ONE | TWO TO TOO | MANY
Instructor: Mariana Ibanez
Partner: Nuo Xu
79th St, New York, NY
Buildings nowadays are so much taller and thinner than before. Maybe because of the growth of population density, and urban sprawl, but mainly because we can build them that way. Our project begins by questioning "tallness" as the main architectural strategy for future developments. Particularly in a place like Manhattan, big, but eventually running out of space, or shall we say, running out of ground space.
If one of the key characteristics of Manhattan is its skyline, rather than adding to it, we are interested in operating within it, and finding opportunities to build in the air. This air, however is not just open, unspecific space; it is highly determined, and varied based on which section of the skyline we are looking at.
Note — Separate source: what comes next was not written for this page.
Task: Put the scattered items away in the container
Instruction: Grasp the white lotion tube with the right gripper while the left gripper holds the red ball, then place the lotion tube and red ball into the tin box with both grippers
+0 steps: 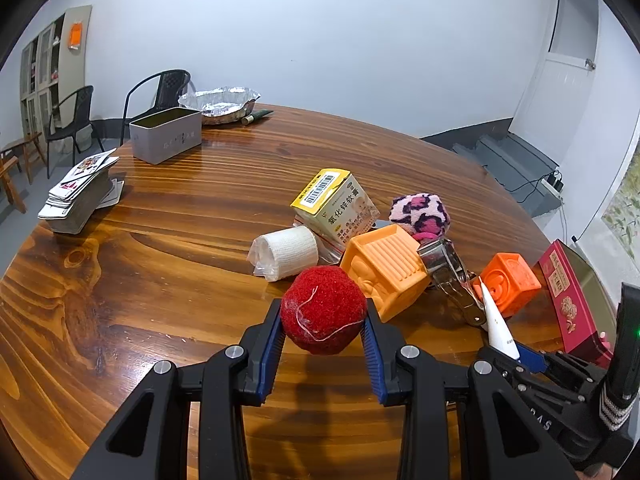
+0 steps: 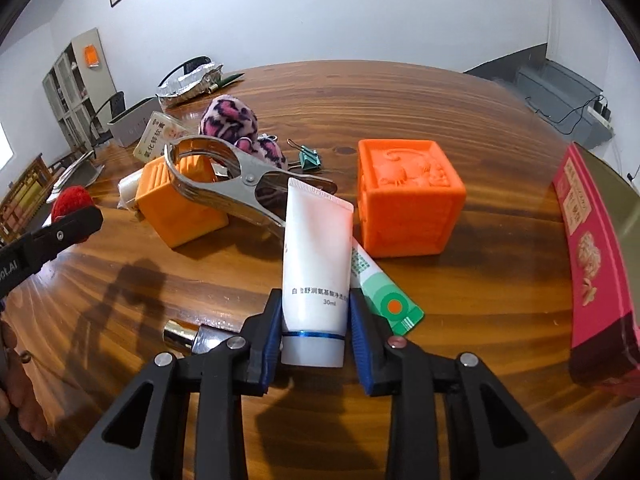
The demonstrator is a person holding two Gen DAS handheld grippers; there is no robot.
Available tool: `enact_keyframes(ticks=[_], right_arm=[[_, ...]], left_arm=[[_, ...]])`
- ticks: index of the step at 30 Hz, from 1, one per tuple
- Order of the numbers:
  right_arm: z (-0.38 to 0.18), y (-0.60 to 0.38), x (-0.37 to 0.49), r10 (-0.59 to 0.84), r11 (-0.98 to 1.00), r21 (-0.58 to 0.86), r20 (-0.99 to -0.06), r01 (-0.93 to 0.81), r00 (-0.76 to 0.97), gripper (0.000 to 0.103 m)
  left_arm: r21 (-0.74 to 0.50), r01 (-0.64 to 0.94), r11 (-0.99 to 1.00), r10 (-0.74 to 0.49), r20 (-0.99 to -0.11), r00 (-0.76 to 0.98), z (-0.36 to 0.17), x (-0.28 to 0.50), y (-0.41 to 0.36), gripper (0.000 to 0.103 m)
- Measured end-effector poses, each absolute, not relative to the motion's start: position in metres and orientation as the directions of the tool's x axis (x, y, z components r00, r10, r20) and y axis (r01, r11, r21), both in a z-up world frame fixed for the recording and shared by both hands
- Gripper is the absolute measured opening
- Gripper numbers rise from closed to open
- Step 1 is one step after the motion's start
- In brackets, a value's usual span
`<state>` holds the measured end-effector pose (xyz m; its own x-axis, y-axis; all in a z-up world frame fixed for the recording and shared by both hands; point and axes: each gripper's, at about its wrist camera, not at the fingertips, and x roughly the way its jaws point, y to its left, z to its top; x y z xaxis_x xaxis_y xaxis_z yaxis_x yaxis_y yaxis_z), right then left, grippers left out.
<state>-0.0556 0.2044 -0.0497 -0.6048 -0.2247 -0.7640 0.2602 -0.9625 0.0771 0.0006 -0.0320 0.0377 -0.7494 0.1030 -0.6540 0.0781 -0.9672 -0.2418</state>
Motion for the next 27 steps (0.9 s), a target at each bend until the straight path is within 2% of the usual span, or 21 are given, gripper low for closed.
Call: enact_keyframes(ticks=[8,14,22,27], right_arm=[[-0.017,0.229,-0.03,-0.276,-0.958,0.126,-0.646,0.257,-0.712,0.034],[-0.006,0.253,-0.016,-0.252,-0.968,0.148,-0.608,0.205,-0.753,0.034],[0.019,0.307,0.004,-0.127,-0.989,0.133,-0.534,0.065,-0.836,0.034],[0.027,0.36,0.014,-0.031,-0.986,0.158,-0.518,-0.06,-0.855,0.034]], left_arm=[[-0.23,0.071,-0.971,0.099,-0.651,-0.752,0.038,0.002,-0.027,0.037],[-0.229,0.07,-0.971,0.098,-0.648,-0.755,0.037,0.003,-0.025,0.037],[-0.246,0.041,-0.968,0.128,-0.633,-0.764,0.043,0.011,-0.004,0.037],[-0.228,0.005,-0.974,0.144,-0.629,-0.764,0.049,0.013,0.025,0.037]])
Our project proposes a strategy, where new program, of multiple scales, densities, and dedicated to different constituencies exists within the skyline, so as to provoke a discussion of the relationships between architecture, infrastructure, landscape, and urban density as an interdependent design act.
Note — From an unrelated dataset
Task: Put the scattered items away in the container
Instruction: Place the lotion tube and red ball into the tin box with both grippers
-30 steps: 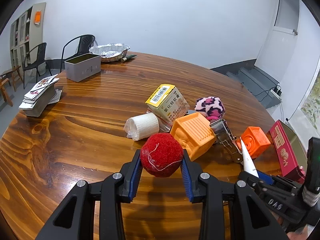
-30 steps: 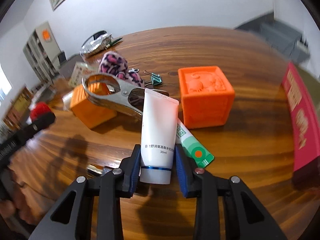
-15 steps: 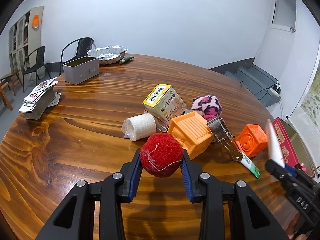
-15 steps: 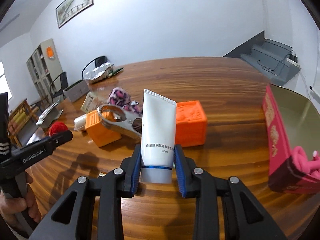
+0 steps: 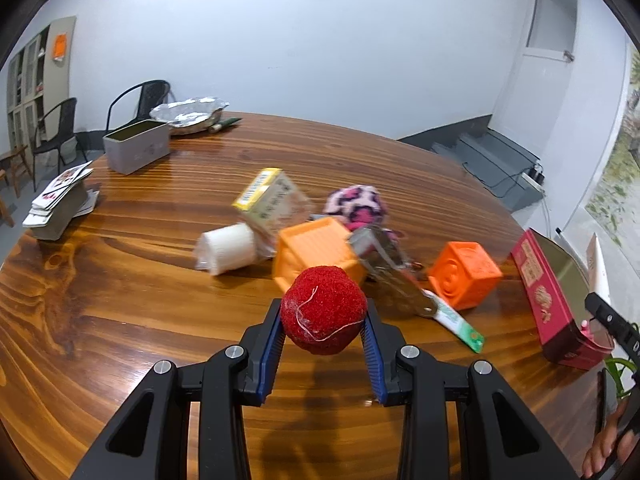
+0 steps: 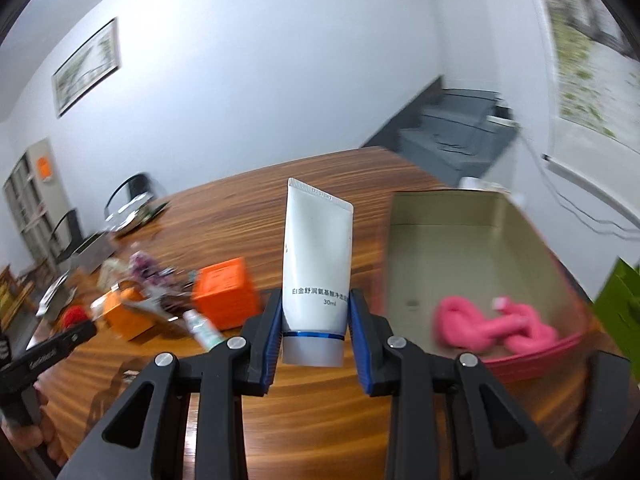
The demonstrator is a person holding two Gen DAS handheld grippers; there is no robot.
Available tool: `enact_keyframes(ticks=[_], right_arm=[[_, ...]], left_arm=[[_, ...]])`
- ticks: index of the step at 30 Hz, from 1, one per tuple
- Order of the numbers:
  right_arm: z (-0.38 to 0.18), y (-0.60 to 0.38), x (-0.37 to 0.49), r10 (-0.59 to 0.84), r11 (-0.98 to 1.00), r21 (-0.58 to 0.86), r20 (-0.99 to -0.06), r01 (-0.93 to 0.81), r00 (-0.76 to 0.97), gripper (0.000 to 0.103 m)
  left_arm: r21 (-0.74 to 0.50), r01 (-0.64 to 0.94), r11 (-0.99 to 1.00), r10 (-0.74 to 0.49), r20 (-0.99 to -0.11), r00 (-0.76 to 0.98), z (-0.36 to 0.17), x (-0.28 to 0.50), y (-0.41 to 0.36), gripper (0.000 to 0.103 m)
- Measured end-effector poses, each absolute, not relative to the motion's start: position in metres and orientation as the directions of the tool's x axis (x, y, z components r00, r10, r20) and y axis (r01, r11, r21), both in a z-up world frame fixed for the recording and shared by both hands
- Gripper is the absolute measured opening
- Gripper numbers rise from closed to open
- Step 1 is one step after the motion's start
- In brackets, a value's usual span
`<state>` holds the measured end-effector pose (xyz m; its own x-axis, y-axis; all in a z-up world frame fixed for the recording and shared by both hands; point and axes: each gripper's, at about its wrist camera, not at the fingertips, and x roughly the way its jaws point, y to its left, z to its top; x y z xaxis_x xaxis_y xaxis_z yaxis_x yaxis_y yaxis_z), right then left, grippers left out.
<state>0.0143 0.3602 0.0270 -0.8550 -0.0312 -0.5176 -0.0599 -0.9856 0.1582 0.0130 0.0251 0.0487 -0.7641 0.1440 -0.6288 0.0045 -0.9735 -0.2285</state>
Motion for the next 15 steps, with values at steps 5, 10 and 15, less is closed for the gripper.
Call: enact_keyframes(ticks=[5,10,15], right_arm=[[0.029,0.404,0.019,0.037,-0.971,0.184,-0.512,-0.152,-0.858,0.034],[0.03,0.435,0.018,0.08,-0.954,0.208,-0.51,-0.214,-0.856,0.034],[0.027,0.46,0.017,0.102,-0.941,0.227,-0.518,-0.251,-0.849,0.034]], left_arm=[[-0.211,-0.045,-0.976,0.17,-0.623,-0.763,0.057,0.016,0.052,0.037],[-0.192,-0.094,-0.977,0.194,-0.615,-0.765,0.068,0.018,0.077,0.037],[-0.185,-0.137,-0.973,0.223,-0.618,-0.754,0.074,0.017,0.102,0.037]])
NYC, as the most populous city in the United States, is one of the cities that has the most dramatic skyline in the world. From The Empire State Building, to the One world trade center, NYC is home to over 6,154 completed high-rises, and 113 of which are 600 feet or taller. Empire State Building was the tallest building in the world from 1931-1972, but then was replaced by the World Trade Center...As you can see, the trend is clear: Let’s grow higher. As it becomes taller and taller, the footprint is changing in the opposite direction.
There are two major characteristics of the highrise buildings in NY. Height, is the most remarkable one. For example, 432 Park Avenue is the tallest residential building in NYC. It is so high that if you live on the top, you are so isolated from the population and all the urban life. Architects seem to be obsessed with occupying the sky and building above the skyline to respond to the density. However, there are still large spaces within the skyline that gives us opportunity to test a possibility within it.
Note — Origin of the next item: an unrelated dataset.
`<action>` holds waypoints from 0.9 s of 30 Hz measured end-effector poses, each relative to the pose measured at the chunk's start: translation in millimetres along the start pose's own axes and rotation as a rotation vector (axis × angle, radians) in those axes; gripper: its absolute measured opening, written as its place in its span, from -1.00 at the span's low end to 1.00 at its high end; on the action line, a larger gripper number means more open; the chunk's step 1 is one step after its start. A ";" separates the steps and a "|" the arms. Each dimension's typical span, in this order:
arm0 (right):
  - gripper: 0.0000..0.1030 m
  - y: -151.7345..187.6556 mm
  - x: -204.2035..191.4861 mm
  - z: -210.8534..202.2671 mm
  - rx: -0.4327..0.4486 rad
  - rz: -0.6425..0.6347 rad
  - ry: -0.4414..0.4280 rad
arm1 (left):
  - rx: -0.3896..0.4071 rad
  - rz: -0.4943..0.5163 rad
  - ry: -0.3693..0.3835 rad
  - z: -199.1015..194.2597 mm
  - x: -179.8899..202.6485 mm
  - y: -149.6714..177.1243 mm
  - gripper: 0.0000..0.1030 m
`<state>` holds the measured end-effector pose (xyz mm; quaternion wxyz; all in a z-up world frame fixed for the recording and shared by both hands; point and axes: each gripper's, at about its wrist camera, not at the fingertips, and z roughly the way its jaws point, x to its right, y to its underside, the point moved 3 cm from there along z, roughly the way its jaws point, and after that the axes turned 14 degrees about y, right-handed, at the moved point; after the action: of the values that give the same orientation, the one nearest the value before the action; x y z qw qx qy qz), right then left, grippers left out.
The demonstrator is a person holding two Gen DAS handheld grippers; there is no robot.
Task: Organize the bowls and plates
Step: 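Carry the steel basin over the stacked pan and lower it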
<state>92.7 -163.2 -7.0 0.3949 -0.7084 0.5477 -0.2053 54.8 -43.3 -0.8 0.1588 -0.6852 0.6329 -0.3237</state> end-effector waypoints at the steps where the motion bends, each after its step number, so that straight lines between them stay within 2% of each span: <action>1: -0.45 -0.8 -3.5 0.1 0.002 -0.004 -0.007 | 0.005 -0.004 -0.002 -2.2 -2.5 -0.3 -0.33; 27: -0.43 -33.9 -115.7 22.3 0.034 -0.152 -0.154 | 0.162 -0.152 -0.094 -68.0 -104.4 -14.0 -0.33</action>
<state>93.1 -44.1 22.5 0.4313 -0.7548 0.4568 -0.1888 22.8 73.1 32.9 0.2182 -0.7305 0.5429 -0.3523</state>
Another characteristic of New York’s highrise building is the recession from the street. The Seagram Building, is a perfect example of this strategy. The whole building is recessed from the street so that there is a large public space on the ground level. So we were wondering if we can reconsider the space of the Seagram and make more public space on different levels so as to adapt to the urban densification.
In this way, using the terrace strategy, by push and pull, we are able to get more public space in different levels. That gives us a hint to rethink how we could occupy the sky.